Offshore Kona fish farm proposes expansion

A company growing food fish in giant pens off the North Kona coast proposes to more than double its operation by increasing both the number and size of its pens.


A company growing food fish in giant pens off the North Kona coast proposes to more than double its operation by increasing both the number and size of its pens.

In a draft environmental assessment published Tuesday by the state Department of Health Office of Environmental Quality Control, the company, Blue Ocean Mariculture LLC, asserts that extensive monitoring of water quality over eight years at the current farm has shown no significant environmental impact, and expansion is not expected to have a significant environmental impact either.

Blue Ocean seeks to increase its maximum growing volume from 24,000 cubic meters to 64,000 cubic meters by increasing the allowable pens from six to eight, and increasing the maximum size of individual pens from 7,000 cubic meters to 8,000 cubic meters. The farm site is just offshore from Kona International Airport off Unualoha Point.

The existing permits allow cultivation of mahimahi, kahala, or almaco jack and amberjack, moi, or Pacific threadfin, and ulua, or giant trevally. Currently, only kampachi and moi are being produced.

The expansion would enable an increase in fish production from 450 tons to approximately 1,100 tons per year by 2017, according to the draft EA. The company is not asking to expand beyond its current 90-acre mariculture lease.
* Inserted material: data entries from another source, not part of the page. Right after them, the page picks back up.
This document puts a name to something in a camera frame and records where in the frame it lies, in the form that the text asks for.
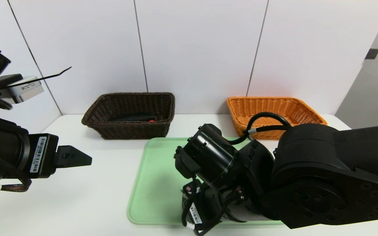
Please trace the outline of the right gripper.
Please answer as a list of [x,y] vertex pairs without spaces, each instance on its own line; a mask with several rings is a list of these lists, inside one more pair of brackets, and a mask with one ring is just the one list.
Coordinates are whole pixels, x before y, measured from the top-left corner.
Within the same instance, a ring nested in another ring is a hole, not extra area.
[[228,220],[228,188],[216,190],[199,179],[182,188],[181,221],[196,236],[205,236],[217,225]]

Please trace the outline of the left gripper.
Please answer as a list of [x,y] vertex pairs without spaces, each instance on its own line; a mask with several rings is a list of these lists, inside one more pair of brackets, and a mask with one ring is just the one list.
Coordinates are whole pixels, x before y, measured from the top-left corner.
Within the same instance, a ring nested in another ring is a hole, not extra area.
[[58,137],[30,134],[13,122],[0,119],[0,180],[30,182],[48,178],[55,169],[90,166],[93,159],[73,146],[59,146]]
The public has until Aug. 7 to comment on the proposal by sending comments to both the applicant, Blue Ocean Mariculture LLC, 74-429 Kealakehe Parkway, Kailua-Kona, HI 96740, and the approving agency, Department of Land and Natural Resources, Office of Conservation and Coastal Lands, P.O. Box 621, Honolulu, HI 96809.

The draft EA is at

Blue Ocean Mariculture acquired Kona Blue Water Farms’ lease to operate four offshore fish pens and an onshore hatchery in 2010 and 2011, respectively.


A company spokeswoman could not be reached for comment by press time Tuesday. But letters the company provided from suppliers, fellow business ventures and customers had only good things to say about Blue Ocean and its operation.

“The farm has been in operation since 2005, and the company has demonstrated the ability to raise a great fish while maintaining the pristine environment,” said Gerald Cysewski, chief science officer for Cyanotech, which has a facility just onshore from Blue Ocean at the Natural Energy Laboratory of Hawaii Authority. “Based on Blue Ocean’s assessment of their projected production and the environment surrounding their farm site, it seems that the quality of waters off of Kona will be maintained, even after increasing their production.”